Each line below must be reproduced exactly, though the pictures are to be dropped.

+--

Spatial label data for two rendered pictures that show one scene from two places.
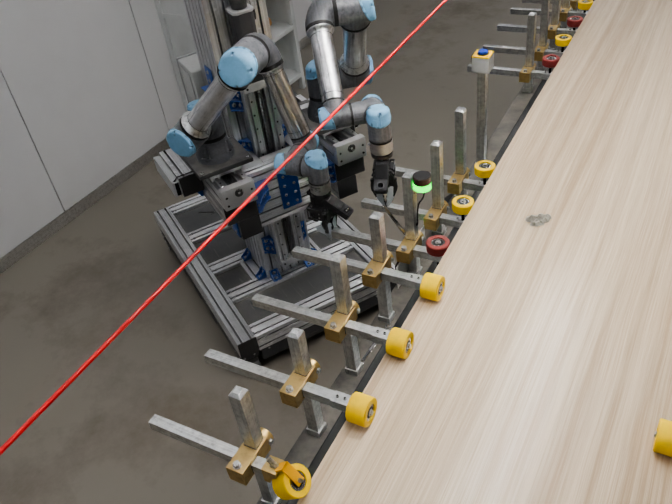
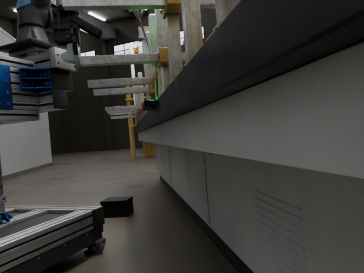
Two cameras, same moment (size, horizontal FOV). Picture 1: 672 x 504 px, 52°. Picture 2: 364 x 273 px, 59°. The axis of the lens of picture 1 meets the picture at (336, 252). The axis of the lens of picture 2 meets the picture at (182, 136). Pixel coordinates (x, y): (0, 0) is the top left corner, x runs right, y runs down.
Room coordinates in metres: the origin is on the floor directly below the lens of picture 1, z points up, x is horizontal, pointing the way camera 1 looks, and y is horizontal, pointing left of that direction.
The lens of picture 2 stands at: (0.97, 0.53, 0.57)
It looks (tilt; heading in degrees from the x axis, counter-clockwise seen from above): 1 degrees down; 317
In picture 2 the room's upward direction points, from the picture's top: 5 degrees counter-clockwise
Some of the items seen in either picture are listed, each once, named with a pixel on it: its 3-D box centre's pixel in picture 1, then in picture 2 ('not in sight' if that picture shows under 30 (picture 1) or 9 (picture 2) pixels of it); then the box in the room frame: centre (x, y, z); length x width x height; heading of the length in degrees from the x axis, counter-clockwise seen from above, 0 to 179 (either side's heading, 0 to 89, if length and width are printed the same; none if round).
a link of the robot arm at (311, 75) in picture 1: (322, 76); (31, 13); (2.58, -0.05, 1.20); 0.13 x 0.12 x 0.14; 92
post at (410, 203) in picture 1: (411, 230); (162, 46); (1.89, -0.27, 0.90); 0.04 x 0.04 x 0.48; 57
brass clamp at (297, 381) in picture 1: (300, 381); not in sight; (1.24, 0.15, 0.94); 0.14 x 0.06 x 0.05; 147
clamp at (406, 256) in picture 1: (410, 246); (165, 59); (1.87, -0.26, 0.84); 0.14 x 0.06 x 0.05; 147
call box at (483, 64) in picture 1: (482, 62); (144, 34); (2.53, -0.69, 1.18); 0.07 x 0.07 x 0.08; 57
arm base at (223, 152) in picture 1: (213, 143); not in sight; (2.38, 0.41, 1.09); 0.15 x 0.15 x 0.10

+--

_TASK OUTPUT_.
Spatial label data for two rendered pictures that show one scene from two places.
Two cameras, same moment (size, horizontal FOV). Picture 1: 672 x 504 px, 52°. Picture 2: 364 x 273 px, 59°. The axis of the lens of picture 1 meets the picture at (336, 252). The axis of the lens of picture 2 meets the picture at (182, 136). Pixel coordinates (x, y): (0, 0) is the top left corner, x runs right, y runs down.
Room coordinates in metres: the origin is on the floor directly below the lens of picture 1, z points up, x is horizontal, pointing the way camera 1 looks, and y is horizontal, pointing left of that direction.
The lens of picture 2 stands at: (0.97, 0.53, 0.57)
It looks (tilt; heading in degrees from the x axis, counter-clockwise seen from above): 1 degrees down; 317
In picture 2 the room's upward direction points, from the picture's top: 5 degrees counter-clockwise
Some of the items seen in either picture are listed, each once, named with a pixel on it: its 3-D box centre's pixel in picture 1, then in picture 2 ('not in sight' if that picture shows under 30 (picture 1) or 9 (picture 2) pixels of it); then the box in the room frame: centre (x, y, z); length x width x height; heading of the length in degrees from the x axis, counter-clockwise seen from above, 0 to 179 (either side's heading, 0 to 89, if length and width are printed the same; none if round).
a link of the robot arm at (311, 75) in picture 1: (322, 76); (31, 13); (2.58, -0.05, 1.20); 0.13 x 0.12 x 0.14; 92
post at (410, 203) in picture 1: (411, 230); (162, 46); (1.89, -0.27, 0.90); 0.04 x 0.04 x 0.48; 57
brass clamp at (297, 381) in picture 1: (300, 381); not in sight; (1.24, 0.15, 0.94); 0.14 x 0.06 x 0.05; 147
clamp at (406, 256) in picture 1: (410, 246); (165, 59); (1.87, -0.26, 0.84); 0.14 x 0.06 x 0.05; 147
call box at (483, 64) in picture 1: (482, 62); (144, 34); (2.53, -0.69, 1.18); 0.07 x 0.07 x 0.08; 57
arm base at (223, 152) in picture 1: (213, 143); not in sight; (2.38, 0.41, 1.09); 0.15 x 0.15 x 0.10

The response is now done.